» TASK STATEMENT
The sole answer should be the number of lines in the material below that hold "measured".

» DATASET CONTENT
================

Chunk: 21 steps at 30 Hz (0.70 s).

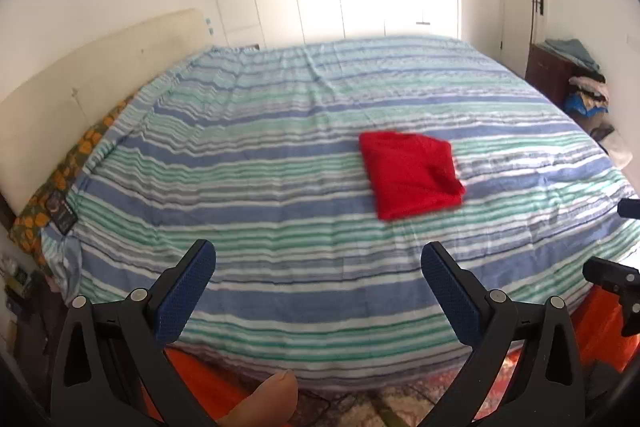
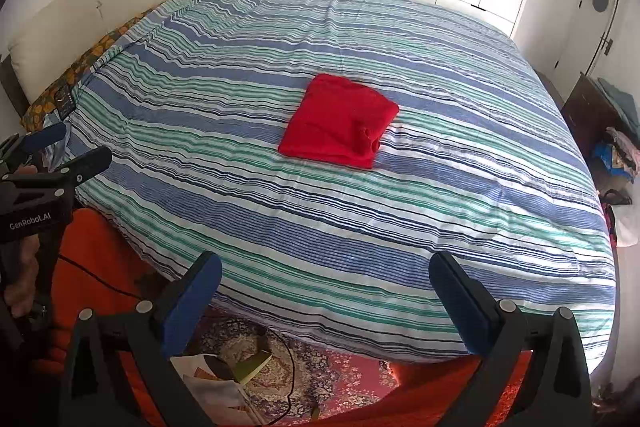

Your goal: Fold small clothes

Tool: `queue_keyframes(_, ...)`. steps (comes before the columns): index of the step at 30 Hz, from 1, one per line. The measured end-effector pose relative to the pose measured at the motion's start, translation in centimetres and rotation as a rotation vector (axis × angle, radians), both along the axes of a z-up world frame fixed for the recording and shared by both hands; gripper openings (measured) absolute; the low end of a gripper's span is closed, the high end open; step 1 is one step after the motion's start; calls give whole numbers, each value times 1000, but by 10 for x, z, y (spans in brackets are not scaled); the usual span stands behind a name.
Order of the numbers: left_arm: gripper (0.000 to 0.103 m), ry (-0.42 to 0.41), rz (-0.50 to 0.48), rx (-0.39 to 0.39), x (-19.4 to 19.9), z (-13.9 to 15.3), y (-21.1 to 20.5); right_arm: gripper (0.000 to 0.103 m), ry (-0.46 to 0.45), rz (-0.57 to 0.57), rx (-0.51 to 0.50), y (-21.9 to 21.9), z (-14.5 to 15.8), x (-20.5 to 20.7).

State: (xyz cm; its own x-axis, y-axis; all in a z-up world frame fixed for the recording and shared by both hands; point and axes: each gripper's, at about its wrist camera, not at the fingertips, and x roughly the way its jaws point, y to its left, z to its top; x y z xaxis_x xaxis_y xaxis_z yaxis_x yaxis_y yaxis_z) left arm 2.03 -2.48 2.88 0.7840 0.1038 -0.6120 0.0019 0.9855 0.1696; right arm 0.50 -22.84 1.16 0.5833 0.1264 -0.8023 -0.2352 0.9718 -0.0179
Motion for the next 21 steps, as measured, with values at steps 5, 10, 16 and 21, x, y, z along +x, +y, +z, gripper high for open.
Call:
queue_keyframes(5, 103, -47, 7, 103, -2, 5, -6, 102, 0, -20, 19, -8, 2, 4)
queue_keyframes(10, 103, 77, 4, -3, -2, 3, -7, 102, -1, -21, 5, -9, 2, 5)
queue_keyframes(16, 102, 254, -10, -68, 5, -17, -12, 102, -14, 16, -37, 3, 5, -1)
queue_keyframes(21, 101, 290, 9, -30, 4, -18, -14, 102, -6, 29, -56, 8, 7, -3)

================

» REPLY TO THE TASK
2